マリオッティとロベルト・アッバードの指揮
ペーザロでマリオッティの指揮で《エルミオーネ》を、ロベルト・アッバードの指揮で《ビアンカとファリエーロ》を聞いた、観た。
前者は、郊外のアレーナで、後者は改装なったスカヴォリーニ劇場(ここはもともと体育館だったそうで、音はよいのだが、階段状の座席は、つかまる手すりなどなくて、怖い感じもある。ただし、この劇場がアレーナより大分小ぶりなので、音は良いし、階段の傾斜が急なので、前席の人の頭が邪魔になることは全くない。
という曲目と会場の違いがあることを踏まえたうえでだが、マリオッティの指揮とアッバードの指揮の違いが印象的だったので、記しておく。
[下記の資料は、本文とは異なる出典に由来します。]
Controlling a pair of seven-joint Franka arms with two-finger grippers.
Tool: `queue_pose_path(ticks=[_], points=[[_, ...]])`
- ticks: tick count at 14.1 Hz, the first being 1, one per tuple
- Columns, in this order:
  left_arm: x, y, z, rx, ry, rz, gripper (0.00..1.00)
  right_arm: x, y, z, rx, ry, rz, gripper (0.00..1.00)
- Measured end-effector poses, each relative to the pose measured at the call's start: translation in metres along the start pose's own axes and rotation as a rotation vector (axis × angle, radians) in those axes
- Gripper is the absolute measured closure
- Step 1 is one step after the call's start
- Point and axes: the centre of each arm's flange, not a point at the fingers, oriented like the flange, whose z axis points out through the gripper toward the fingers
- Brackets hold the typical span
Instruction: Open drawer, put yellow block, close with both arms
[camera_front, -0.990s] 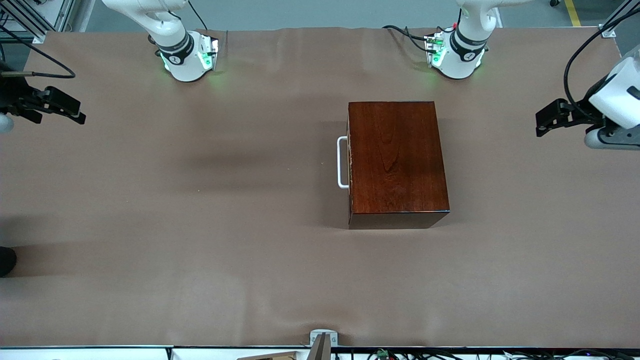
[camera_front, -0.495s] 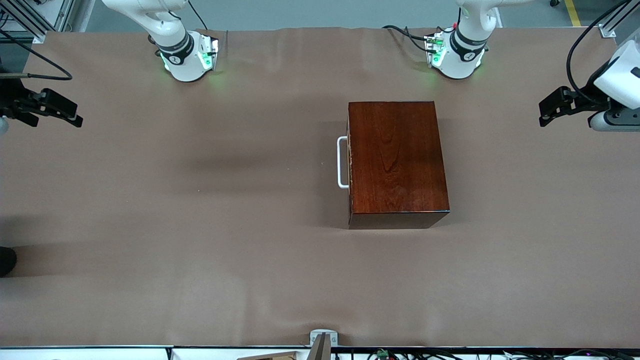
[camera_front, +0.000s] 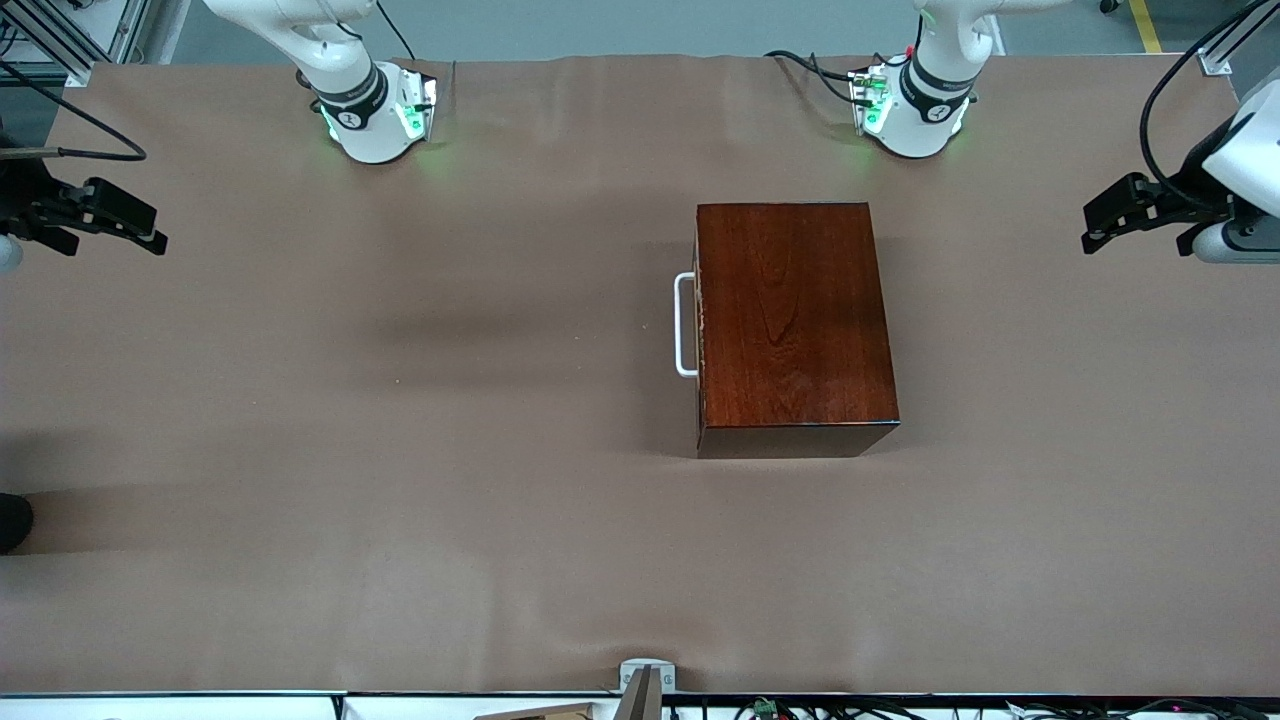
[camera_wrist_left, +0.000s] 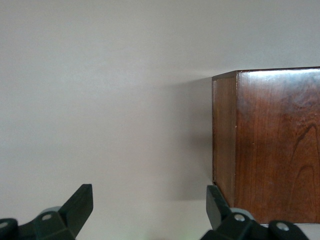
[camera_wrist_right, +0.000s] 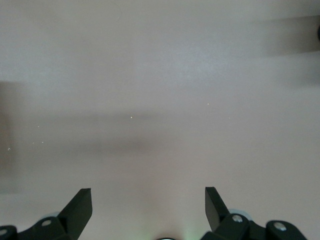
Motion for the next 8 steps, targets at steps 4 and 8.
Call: queue_pose_path(ticks=[4, 8], points=[[0.0001, -0.0006, 0.0001, 0.000, 0.000, -0.001, 0.00, -0.0005, 0.0000, 0.0004, 0.000, -0.005, -0.001, 0.00], [0.0000, 0.0001, 0.0001, 0.000, 0.000, -0.001, 0.00, -0.0006, 0.0000, 0.0005, 0.000, -0.006, -0.001, 0.00]])
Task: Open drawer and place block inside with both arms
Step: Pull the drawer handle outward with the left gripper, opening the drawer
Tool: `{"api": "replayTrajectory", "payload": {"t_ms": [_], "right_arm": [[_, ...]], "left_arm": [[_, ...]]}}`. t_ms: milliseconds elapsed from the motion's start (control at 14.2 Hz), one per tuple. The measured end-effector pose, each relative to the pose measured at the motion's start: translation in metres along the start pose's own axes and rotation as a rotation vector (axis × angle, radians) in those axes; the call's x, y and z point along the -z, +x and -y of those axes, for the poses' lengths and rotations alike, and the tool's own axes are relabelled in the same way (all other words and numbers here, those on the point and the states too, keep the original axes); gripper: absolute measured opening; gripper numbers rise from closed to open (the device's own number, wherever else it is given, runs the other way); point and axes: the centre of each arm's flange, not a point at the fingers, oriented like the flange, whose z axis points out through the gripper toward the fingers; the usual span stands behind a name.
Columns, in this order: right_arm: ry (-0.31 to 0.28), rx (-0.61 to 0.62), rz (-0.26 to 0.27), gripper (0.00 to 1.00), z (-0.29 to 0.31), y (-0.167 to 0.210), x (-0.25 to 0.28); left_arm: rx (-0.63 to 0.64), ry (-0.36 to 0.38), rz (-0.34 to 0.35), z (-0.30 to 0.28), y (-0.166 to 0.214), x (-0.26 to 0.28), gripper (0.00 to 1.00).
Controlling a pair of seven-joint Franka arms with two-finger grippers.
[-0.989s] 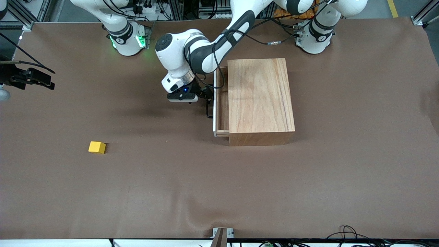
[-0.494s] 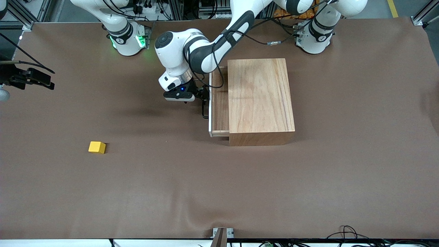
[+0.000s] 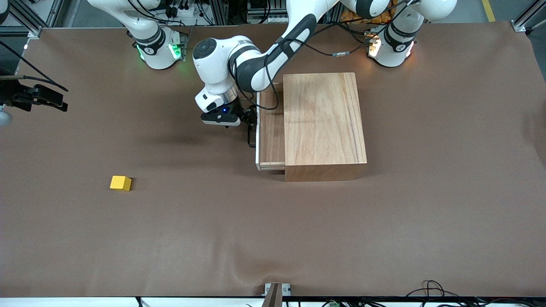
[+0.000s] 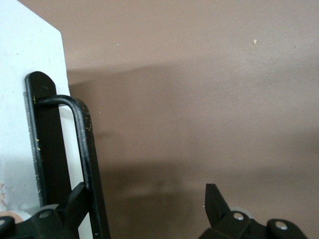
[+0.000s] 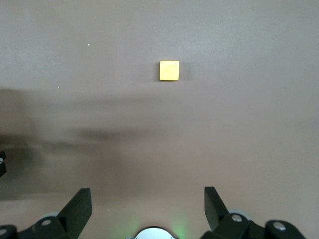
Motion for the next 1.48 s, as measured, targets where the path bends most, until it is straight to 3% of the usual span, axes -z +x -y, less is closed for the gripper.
{"api": "replayTrajectory", "payload": {"t_ms": [918, 1201, 1483], "right_arm": [[0.0, -0.001, 0.0, 1.0, -0.001, 0.0, 0.0], [0.001, -0.008, 0.0, 1.0, -0.004, 0.0, 0.0], [0.005, -0.019, 0.008, 1.0, -0.021, 0.003, -0.006]], "left_arm": [[0.001, -0.054, -0.039, -0.006, 0.004, 0.0, 1.0], [-0.009, -0.119, -0.069, -0.018, 0.001, 0.005, 1.0], [-0.013, -0.136, -0.075, -0.022, -0.002, 0.003, 1.0]]}}
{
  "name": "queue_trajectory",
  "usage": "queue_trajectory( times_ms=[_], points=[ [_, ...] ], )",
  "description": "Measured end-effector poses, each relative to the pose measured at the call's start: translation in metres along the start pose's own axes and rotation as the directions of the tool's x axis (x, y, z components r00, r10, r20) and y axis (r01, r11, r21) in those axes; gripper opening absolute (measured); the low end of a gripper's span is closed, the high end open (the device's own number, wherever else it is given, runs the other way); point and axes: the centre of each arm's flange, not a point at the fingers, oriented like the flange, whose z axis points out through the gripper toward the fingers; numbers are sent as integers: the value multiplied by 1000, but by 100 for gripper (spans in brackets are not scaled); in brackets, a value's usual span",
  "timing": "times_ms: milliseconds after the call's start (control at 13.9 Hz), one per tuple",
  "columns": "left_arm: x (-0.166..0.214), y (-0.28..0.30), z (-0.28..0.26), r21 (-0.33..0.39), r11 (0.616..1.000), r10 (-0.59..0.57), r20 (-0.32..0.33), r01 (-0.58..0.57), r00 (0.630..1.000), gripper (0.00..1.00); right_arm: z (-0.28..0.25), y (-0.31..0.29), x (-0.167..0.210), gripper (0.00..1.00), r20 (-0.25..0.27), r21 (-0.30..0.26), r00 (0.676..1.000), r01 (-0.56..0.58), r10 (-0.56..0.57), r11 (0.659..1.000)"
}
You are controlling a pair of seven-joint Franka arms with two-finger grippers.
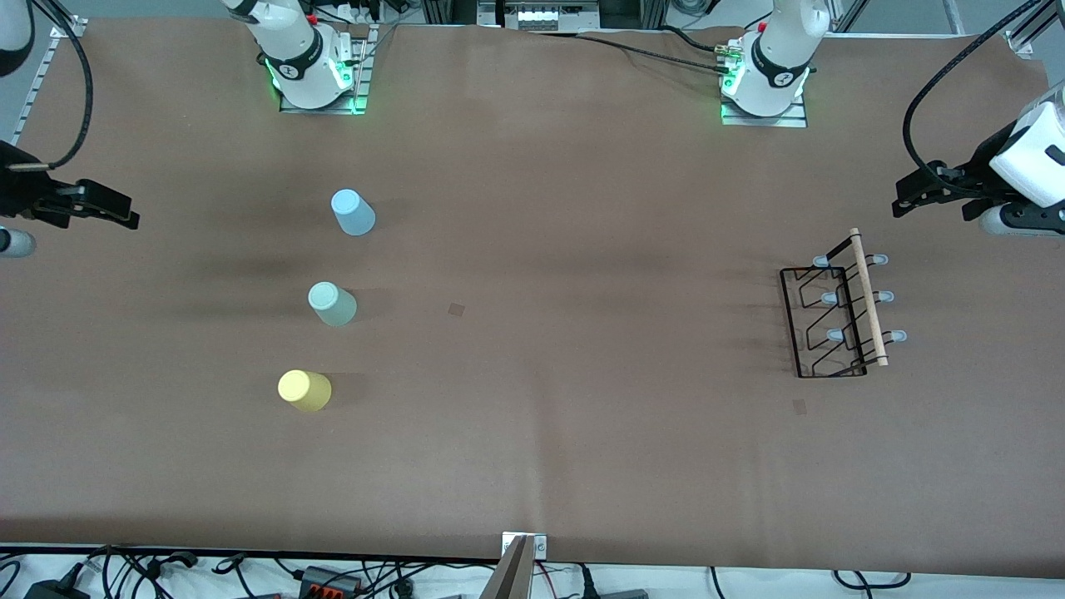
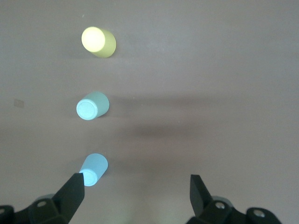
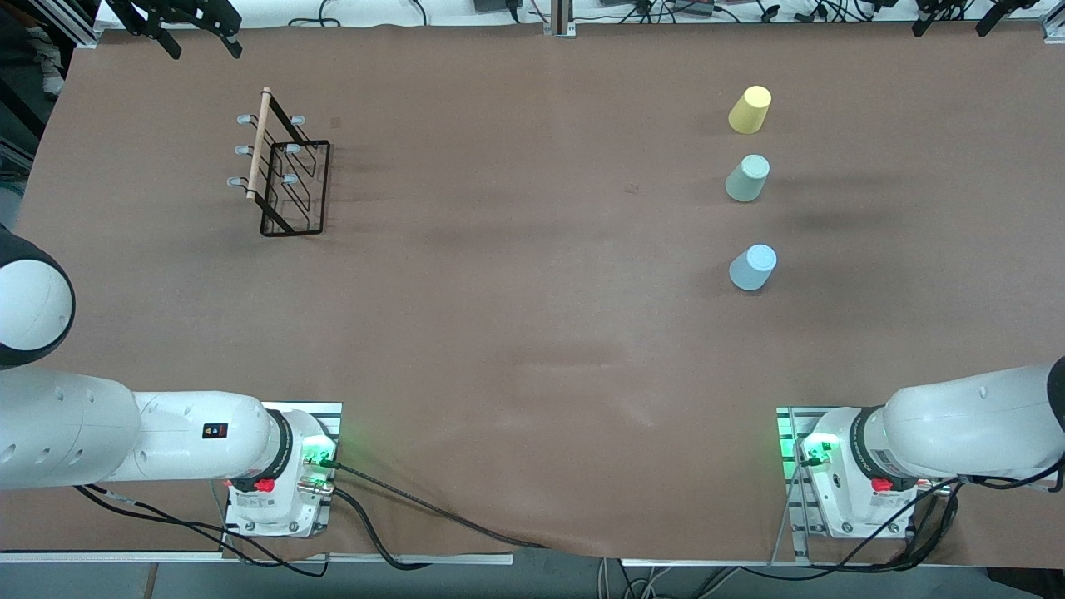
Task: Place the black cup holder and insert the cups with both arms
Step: 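Reach the right gripper toward the teal cup, then grasp the teal cup with the right gripper while the left gripper grasps the holder handle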
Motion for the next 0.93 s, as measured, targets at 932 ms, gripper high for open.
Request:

マリオッティは、最近の若い指揮者には珍しいことではないが、細かいフレージング、アクセントまで細かく指揮をする。ロッシーニの音楽は、ところどころギアが変わるように、テンポも曲想も変わることがあるが、その変化に至る過程まできっちり指定して独自のエレガントな感じを作りだしている。さらには、劇的に盛り上げるところも彼独特の柔軟な表情付けがともないオケの響きが荒くなることがない。見事なものである。
一方、ロベルト・アッバードは、要所、要所を締めていく感じで、マリオッティと比較するとフレーズの細かいところまで指定する感じは弱い。その結果、要所要所で彼が表情づけをしたり、テンポを指定(変化させ)たりするところ以外は、楽団員の自発性にまかせているようで、ときに楽器間のテンポが微妙にずれたり、同一楽器の中でも揺らぎがあったりするのだが、それが聴いていて心地よいのだ。一糸乱れぬマリオッティか、一見(一聴)気楽な感じ、リラックスした感じのアッバードか。マリオッティの精妙な指揮ぶりの優秀さをみとめつつ、少しの乱れを許容して楽団員一人一人が走りだす自発性が強く感じられるアッバードに、ロッシーニらしさを感じたりもするのであった。